The main reason to treat Strep throat is to prevent acute rheumatic fever (ARF), which is very rare in developed countries these days. Most common age for ARF is 5-15, virtually never >30.  Of course, anyone who ever had rheumatic fever (especially carditis) should be immediately treated for any pharyngitis.  I work with immigrants, routinely ask about this when someone has a sore throat, & every so often get a “yes.”

In the age of emerging antimicrobial-resistant pathogens, Streptococcus pyogenes and Treponema pallidum (syphilis) remain 100% senesitive to penicillin.  There’s hope they may stay that way.

3)  “Rabies in a Dog Imported from Egypt with a Falsified Rabies Vaccination Certificate” (12/18/15). An American animal rescue organization shipped 8 dogs and 27 cats it scooped up from streets in Cairo, for adoption in the US. One dog had rabies; its vaccination certification was intentionally predated.  Its  caretaker in the US was pet sitting a neighbor’s dog & caring for 8 other dogs, plus 9 other animals.

For those interested in human rabies, patients present with non-specific symptoms like fever, malaise, myalgias, nausea, headache, etc., then become frankly encephalopathic. If noted, pharyngeal spasms & terror when attempting to drink (hydrophobia) or when air is fanned across the face (aerophobia) may be pathognomonic.  A prodromal clue may include tingling or other sensory phenomena radiating proximally from the bite site.  In the paralytic form of disease, which resembles Guillain-Barré, a very brief mounding of muscle (myoedema) upon percussing the deltoid, chest, or thigh suggests rabies.

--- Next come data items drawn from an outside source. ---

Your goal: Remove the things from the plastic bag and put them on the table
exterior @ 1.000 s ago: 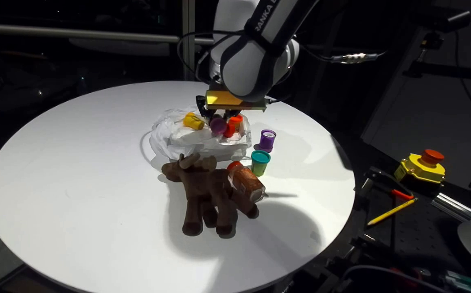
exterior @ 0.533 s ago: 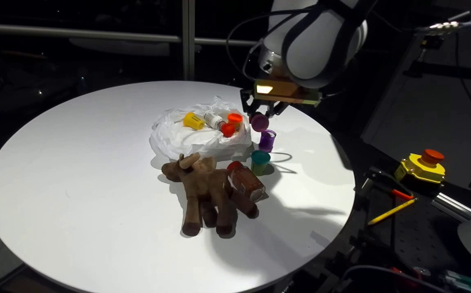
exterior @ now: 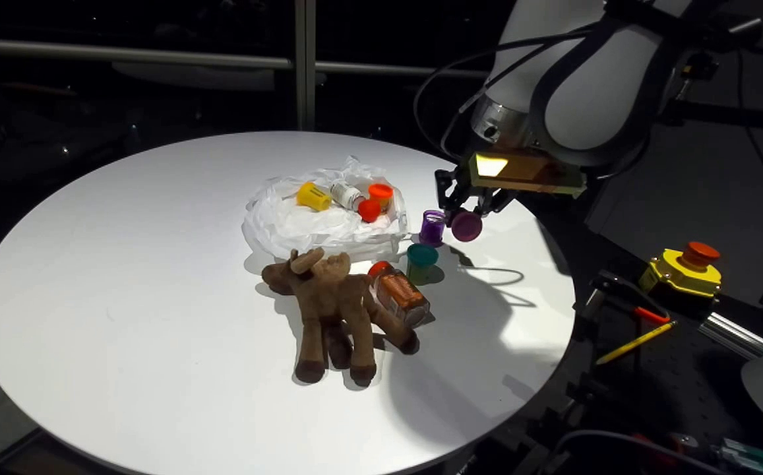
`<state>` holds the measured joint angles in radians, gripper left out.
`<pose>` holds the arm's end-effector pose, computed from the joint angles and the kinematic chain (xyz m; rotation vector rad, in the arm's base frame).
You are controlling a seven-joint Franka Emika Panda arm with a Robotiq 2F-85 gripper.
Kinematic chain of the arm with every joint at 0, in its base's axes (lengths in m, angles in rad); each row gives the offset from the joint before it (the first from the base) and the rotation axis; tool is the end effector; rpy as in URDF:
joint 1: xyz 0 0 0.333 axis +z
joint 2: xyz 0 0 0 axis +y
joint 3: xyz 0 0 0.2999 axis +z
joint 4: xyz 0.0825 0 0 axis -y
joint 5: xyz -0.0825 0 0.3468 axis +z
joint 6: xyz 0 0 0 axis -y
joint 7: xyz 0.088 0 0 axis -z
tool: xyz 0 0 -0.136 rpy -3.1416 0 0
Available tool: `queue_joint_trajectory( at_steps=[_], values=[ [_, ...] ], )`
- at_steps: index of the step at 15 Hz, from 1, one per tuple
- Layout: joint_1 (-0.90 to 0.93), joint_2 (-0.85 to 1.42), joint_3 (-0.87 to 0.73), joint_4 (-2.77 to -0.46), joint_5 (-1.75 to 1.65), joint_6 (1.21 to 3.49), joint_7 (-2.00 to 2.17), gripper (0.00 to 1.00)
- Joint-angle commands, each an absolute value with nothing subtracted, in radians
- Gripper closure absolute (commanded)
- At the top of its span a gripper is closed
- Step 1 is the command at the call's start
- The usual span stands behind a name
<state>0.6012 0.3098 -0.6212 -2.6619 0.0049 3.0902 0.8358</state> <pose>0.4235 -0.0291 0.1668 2.7778 -1.2110 0.3514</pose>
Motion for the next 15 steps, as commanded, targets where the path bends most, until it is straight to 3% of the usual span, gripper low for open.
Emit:
queue_joint_trajectory(
  at_steps=[1,8,9,11,15],
  values=[
    [0.508,0.347,-0.497,-2.639,0.055,3.084,0.802,0.81],
    [0.420,0.470,-0.402,-2.593,0.106,3.067,0.818,0.82],
    [0.432,0.472,-0.416,-2.595,0.106,3.077,0.817,0.32],
    [0.476,0.452,-0.460,-2.598,0.102,3.091,0.822,0.27],
    [0.607,0.371,-0.584,-2.550,0.068,3.010,0.826,0.00]
  ],
)
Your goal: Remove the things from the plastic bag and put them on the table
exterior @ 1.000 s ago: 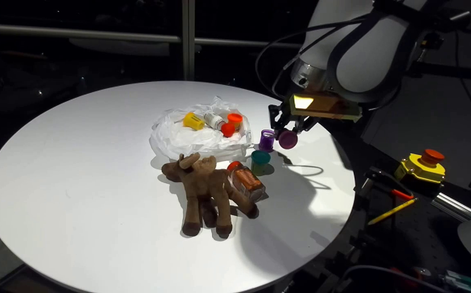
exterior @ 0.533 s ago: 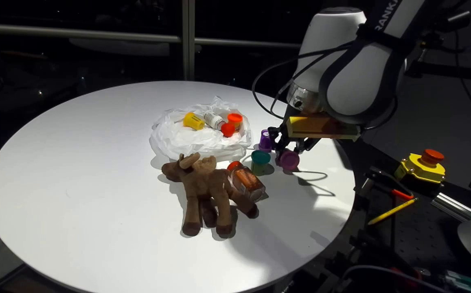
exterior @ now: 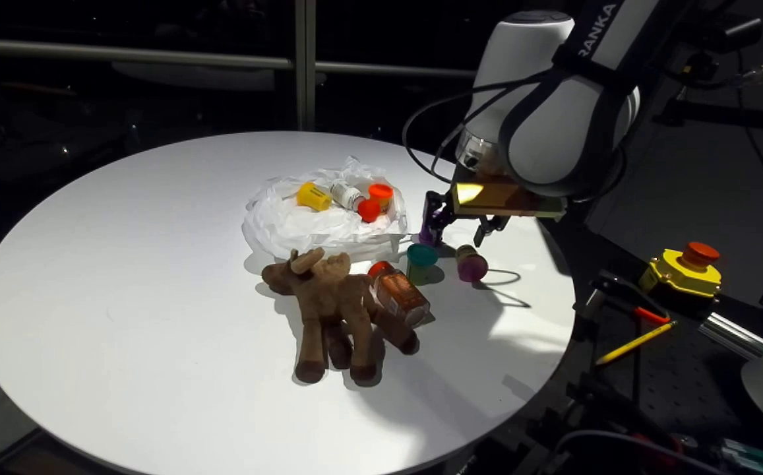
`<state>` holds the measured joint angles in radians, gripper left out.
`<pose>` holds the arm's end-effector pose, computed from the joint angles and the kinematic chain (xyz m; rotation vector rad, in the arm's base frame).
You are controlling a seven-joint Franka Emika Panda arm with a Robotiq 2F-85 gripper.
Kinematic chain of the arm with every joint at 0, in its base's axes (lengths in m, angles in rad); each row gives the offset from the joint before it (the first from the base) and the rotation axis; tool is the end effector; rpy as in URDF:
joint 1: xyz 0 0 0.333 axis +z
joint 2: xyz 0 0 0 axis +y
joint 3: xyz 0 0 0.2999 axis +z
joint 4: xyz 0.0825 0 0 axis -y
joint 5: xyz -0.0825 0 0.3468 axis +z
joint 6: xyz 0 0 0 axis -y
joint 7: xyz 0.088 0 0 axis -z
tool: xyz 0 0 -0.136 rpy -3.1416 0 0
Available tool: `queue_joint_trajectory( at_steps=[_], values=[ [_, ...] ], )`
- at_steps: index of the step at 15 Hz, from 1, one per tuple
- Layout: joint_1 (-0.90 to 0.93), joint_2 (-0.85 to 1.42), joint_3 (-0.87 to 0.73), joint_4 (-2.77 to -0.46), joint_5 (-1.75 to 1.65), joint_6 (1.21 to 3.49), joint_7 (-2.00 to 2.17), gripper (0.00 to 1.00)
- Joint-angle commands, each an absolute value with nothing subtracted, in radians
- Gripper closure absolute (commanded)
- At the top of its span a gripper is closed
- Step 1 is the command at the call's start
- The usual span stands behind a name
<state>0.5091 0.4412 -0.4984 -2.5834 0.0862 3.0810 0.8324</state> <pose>0.4328 -0.0271 0.1295 2.7299 -1.2447 0.2795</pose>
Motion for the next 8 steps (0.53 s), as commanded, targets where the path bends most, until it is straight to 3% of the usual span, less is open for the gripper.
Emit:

Fortunately, in this instance animal rabies got identified in time, and 18 people received post-exposure prophylaxis. In its typically understated style, MMWR authors opined, “Considering…the current oversupply of adoptable animals already in the US, persons & organizations…importing pets for…adoption should consider reevaluating, and potentially redirecting, their current efforts.”

4)  “Injection Safety and Vaccine Administration Errors at an Employee Influenza Vaccination Clinic” (12/18/15). An “experienced nurse” was contracted to vaccinate company employees against the flu. She stored vials in her home refrig (without temperature monitoring), & reused the 2 syringes “she found among her supplies.”  Did employ fresh needles, but since there were too many recipients for the 2 vials, some/all got under-dosed.

Someone complained. The nurse “voluntarily surrendered her license”.  I suppose “experienced” here is a proxy for “older / retired” [disclosure: I’m older, tho not retired].  Reminds me of a scandal years ago when an experienced doctor gave flu vaccine to 2 news anchors on live TV, wiping the same needle with alcohol between shots [my emphasis].

Nobody contracted anything (though maybe eventually the flu???). So much for “experience”.

5)  “Fatal Bacterial Meningitis Possibly Associated with Substandard Ceftriaxone – Uganda” (1/1/16). A 13-y.o. boy in Kampala died of likely meningitis despite timely antibiotics. The University of Ottawa (Canada) subsequently analyzed one of the hospital’s typical ceftriaxone vials, & found <50% of the labeled drug dosage.  The article’s discussion notes a recent meta-analysis for over 2,000 samples in 21 African countries found 35% failed chemical analysis, & 20% appeared falsified.  Similar findings in Pakistan.

How sad.

CONCLUSION —  The above examples demonstrate why I don’t read many novels these days; non-fiction is so much more fascinating.